Solange kein Störfall vorliegt, ist der Strom im Außenleiter (rot) und im Neutralleiter (grün) gleich groß. Diese beiden Ströme bewirken im Eisenkern jeweils ein betragsmäßig gleichgroßes, magnetisches Wechselfeld. Da die Ströme je eine Spule mit gleichem Wicklungssinn in verschiedenen Richtung durchfließen, ist das resultierende Magnetfeld Null.

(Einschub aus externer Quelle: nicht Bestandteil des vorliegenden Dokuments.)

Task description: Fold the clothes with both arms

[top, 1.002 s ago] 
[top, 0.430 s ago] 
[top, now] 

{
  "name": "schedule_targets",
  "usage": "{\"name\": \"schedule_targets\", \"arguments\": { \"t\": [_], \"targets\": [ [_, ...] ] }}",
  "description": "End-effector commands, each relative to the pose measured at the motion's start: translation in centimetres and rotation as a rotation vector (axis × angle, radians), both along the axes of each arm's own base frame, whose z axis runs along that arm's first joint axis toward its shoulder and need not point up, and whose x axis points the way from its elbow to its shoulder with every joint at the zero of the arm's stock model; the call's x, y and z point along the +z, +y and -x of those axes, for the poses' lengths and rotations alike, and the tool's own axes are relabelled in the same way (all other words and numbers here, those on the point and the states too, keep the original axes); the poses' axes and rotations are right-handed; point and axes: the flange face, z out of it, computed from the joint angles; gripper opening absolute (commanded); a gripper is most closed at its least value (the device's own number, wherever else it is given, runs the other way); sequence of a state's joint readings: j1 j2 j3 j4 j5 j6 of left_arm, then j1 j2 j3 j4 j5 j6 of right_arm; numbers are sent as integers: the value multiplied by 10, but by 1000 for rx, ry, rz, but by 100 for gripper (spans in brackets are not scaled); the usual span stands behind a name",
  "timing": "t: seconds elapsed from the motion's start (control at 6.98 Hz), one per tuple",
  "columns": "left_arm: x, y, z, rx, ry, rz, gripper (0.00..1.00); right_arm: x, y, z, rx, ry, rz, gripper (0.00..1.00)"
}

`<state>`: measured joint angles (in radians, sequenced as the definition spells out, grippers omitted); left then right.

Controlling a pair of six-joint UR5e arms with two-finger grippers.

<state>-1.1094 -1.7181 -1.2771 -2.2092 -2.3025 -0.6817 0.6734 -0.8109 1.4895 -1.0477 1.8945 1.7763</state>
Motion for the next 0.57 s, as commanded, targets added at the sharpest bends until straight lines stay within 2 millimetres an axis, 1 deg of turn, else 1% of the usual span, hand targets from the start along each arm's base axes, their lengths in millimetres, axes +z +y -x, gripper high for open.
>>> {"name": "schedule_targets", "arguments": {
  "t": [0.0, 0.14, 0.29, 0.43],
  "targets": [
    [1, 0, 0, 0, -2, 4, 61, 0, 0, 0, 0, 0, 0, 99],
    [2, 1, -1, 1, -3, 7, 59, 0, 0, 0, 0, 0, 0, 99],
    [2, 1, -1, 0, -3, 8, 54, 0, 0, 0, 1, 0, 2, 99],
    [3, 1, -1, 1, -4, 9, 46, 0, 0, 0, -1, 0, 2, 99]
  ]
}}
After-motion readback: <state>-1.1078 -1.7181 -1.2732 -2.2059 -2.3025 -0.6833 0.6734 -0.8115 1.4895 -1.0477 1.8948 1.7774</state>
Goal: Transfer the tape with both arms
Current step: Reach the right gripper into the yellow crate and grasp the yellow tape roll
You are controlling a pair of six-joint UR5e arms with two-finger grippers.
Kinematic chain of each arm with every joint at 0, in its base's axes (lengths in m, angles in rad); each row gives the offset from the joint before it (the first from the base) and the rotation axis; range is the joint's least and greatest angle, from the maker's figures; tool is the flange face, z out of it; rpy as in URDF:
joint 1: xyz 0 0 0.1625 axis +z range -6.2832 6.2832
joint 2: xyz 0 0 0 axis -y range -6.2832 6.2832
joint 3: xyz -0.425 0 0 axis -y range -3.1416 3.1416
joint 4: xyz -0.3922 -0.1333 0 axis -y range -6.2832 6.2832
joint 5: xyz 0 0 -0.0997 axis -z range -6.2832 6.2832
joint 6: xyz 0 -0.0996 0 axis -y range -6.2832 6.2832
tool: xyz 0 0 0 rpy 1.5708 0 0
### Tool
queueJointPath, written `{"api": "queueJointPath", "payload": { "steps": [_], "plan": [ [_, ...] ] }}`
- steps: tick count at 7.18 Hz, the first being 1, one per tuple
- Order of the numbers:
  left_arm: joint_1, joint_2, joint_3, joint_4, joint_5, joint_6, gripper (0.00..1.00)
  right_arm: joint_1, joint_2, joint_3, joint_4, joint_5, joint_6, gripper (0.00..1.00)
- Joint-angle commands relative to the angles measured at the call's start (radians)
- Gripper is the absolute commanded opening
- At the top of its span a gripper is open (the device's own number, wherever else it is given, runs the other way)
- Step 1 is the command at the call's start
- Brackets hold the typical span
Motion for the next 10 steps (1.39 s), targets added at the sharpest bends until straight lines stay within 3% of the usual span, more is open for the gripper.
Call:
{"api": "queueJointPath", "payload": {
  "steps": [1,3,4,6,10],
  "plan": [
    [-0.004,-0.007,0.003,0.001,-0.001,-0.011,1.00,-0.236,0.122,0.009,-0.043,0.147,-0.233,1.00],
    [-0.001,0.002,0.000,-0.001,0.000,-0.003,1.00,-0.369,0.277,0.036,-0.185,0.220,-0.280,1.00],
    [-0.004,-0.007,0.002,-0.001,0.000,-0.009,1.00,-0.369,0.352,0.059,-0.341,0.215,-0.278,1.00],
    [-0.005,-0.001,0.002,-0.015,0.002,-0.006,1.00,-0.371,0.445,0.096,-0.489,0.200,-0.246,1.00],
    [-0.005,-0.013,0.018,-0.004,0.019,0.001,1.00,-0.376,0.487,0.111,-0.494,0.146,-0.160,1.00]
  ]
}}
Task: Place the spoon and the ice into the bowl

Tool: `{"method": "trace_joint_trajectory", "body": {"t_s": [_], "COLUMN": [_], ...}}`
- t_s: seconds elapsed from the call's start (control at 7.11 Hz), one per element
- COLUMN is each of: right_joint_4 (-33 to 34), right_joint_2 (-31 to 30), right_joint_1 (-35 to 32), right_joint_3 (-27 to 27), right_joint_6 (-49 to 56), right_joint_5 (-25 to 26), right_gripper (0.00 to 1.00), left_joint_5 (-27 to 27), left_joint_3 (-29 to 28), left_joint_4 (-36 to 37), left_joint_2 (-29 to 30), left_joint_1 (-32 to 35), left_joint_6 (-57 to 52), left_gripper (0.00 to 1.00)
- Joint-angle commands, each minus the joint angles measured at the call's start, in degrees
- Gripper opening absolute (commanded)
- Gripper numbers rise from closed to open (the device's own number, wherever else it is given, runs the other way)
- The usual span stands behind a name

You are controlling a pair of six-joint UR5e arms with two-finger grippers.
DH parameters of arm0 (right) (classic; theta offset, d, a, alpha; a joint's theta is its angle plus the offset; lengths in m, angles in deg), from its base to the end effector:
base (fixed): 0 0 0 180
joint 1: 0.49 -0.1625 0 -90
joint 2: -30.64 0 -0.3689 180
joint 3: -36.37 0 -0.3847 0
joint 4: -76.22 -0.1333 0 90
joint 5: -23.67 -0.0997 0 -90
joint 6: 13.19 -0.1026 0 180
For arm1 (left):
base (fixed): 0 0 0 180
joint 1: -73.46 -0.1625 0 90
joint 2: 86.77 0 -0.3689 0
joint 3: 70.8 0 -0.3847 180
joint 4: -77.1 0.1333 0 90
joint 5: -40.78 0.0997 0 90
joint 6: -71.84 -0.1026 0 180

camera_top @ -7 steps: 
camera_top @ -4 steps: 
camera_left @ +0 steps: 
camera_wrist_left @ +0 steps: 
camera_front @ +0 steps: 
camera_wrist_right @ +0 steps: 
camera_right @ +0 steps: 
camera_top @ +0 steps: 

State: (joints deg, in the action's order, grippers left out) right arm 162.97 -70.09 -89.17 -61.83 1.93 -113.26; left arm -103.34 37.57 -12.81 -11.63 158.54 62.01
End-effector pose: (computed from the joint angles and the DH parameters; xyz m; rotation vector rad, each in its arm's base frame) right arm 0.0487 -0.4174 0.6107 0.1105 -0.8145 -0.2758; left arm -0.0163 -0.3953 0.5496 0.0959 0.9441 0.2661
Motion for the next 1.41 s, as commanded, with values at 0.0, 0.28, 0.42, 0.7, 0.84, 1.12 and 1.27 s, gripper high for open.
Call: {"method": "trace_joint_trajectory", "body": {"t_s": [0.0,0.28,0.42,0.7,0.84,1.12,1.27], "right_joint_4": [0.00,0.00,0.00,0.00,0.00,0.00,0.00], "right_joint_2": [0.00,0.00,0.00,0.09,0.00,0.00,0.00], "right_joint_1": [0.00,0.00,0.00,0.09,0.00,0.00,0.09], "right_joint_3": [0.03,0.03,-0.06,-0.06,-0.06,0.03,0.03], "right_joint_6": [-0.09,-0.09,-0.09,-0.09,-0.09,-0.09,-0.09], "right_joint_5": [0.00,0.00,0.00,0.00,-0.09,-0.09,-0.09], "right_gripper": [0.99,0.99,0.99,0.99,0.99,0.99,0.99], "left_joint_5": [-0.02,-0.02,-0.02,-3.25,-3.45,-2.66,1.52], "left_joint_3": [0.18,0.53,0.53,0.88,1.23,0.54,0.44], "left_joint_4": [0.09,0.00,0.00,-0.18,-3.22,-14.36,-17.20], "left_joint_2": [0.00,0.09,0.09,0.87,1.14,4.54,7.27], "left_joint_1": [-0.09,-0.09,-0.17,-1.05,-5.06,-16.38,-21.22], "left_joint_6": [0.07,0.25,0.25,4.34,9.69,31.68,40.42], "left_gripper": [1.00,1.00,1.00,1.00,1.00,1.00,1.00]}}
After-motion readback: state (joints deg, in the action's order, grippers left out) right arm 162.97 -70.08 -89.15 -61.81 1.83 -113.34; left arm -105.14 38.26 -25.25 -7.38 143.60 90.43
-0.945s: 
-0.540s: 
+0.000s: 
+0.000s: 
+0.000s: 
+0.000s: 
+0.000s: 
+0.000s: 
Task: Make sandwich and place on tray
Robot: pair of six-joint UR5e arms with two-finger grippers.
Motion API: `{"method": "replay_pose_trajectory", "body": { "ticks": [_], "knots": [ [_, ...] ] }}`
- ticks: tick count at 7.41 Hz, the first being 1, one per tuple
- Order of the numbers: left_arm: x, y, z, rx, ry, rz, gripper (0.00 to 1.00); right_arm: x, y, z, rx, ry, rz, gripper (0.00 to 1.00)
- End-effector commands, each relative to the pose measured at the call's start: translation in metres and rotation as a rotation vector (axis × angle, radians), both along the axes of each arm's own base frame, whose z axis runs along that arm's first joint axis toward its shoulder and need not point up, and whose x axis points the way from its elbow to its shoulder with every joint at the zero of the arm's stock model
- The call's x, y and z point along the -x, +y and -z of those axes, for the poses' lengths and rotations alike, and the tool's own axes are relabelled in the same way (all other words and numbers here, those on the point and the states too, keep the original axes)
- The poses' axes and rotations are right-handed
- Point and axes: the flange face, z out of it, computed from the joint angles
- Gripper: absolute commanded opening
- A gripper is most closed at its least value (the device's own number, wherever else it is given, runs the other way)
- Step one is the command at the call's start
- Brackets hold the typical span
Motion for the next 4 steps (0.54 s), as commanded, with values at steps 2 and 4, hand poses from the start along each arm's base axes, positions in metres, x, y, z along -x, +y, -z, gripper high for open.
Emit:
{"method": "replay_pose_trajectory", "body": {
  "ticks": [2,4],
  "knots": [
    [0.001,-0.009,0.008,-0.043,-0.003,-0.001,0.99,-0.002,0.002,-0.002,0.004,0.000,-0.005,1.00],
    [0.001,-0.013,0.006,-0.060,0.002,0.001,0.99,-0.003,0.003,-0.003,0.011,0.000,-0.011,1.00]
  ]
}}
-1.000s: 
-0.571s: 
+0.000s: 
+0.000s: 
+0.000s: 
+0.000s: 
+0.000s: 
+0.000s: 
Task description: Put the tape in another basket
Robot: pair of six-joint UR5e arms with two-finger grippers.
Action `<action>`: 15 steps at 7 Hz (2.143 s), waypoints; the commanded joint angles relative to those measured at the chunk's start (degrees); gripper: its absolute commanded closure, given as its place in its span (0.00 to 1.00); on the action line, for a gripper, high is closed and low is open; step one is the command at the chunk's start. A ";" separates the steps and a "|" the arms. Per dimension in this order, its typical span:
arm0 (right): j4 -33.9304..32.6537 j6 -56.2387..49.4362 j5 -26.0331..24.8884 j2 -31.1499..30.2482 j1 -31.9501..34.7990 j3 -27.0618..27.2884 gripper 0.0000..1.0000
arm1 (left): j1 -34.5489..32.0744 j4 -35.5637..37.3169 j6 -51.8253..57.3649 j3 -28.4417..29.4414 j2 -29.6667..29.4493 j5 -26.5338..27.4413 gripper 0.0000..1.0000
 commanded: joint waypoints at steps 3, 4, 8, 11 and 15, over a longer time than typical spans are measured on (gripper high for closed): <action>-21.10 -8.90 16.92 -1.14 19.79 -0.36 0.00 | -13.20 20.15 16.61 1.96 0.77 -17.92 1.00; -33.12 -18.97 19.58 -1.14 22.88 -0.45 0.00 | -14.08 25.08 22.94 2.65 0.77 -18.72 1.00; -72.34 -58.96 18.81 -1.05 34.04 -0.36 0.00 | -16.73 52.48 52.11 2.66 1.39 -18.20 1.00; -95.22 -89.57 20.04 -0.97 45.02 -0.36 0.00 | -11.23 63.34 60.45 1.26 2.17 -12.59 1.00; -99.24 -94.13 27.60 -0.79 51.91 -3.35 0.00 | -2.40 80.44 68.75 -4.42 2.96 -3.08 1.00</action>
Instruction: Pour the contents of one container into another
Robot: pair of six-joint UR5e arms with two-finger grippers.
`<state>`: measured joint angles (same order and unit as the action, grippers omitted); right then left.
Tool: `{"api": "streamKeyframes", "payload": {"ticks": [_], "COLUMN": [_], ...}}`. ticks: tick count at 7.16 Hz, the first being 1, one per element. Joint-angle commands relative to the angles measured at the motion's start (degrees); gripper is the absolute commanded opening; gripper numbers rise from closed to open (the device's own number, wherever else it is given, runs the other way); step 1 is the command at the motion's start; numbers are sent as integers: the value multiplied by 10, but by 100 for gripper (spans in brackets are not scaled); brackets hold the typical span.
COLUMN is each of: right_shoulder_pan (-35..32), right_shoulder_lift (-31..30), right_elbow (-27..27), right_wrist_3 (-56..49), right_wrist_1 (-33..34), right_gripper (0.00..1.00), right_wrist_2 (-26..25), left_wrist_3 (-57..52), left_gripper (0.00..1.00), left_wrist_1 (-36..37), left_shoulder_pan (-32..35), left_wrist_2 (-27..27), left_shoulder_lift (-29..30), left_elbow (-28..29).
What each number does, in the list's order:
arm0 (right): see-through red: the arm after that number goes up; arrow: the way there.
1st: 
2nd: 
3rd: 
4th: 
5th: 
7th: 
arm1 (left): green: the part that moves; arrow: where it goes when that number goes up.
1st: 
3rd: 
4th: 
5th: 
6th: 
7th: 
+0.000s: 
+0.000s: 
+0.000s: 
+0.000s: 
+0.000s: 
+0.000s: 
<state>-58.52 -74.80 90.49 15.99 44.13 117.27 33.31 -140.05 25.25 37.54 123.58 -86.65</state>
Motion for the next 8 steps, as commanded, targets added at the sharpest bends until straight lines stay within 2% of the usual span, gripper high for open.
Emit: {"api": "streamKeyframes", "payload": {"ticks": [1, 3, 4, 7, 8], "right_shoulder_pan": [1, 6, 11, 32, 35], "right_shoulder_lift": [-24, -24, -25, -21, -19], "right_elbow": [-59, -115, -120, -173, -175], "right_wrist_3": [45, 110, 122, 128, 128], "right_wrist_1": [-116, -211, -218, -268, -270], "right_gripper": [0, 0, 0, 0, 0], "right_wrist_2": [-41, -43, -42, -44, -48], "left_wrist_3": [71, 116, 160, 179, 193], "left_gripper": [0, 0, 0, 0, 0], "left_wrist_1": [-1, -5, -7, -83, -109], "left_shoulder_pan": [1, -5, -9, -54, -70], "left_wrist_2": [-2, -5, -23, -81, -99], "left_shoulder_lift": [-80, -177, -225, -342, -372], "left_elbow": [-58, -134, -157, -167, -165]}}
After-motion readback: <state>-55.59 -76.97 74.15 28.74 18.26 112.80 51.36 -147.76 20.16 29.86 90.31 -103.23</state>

Tritt ein Fehlerstrom auf, weil z.B. ein Kabel mit durchgescheuerter Isolation das geerdete Gehäuse der Waschmaschine berührt, so wird der Strom im Neutralleiter kleiner. Die magnetischen Wechselfelder von Außen- und Neutralleiter heben sich nicht mehr gegenseitig auf, es herrscht ein resultierendes Wechselfeld im Eisenring.
Dieses Wechselfeld durchsetzt auch die obere (braune) Spule und induziert in ihr eine Spannung (die Anordnung wirkt jetzt wie ein Trafo). Die Spannung bewirkt einen Strom, der gleichgerichtet wird und ein Relais betreibt. Das Relais zieht an dem Doppelschalter für die Ströme in Außen- und Neutralleiter, der Stromkreis wird unterbrochen.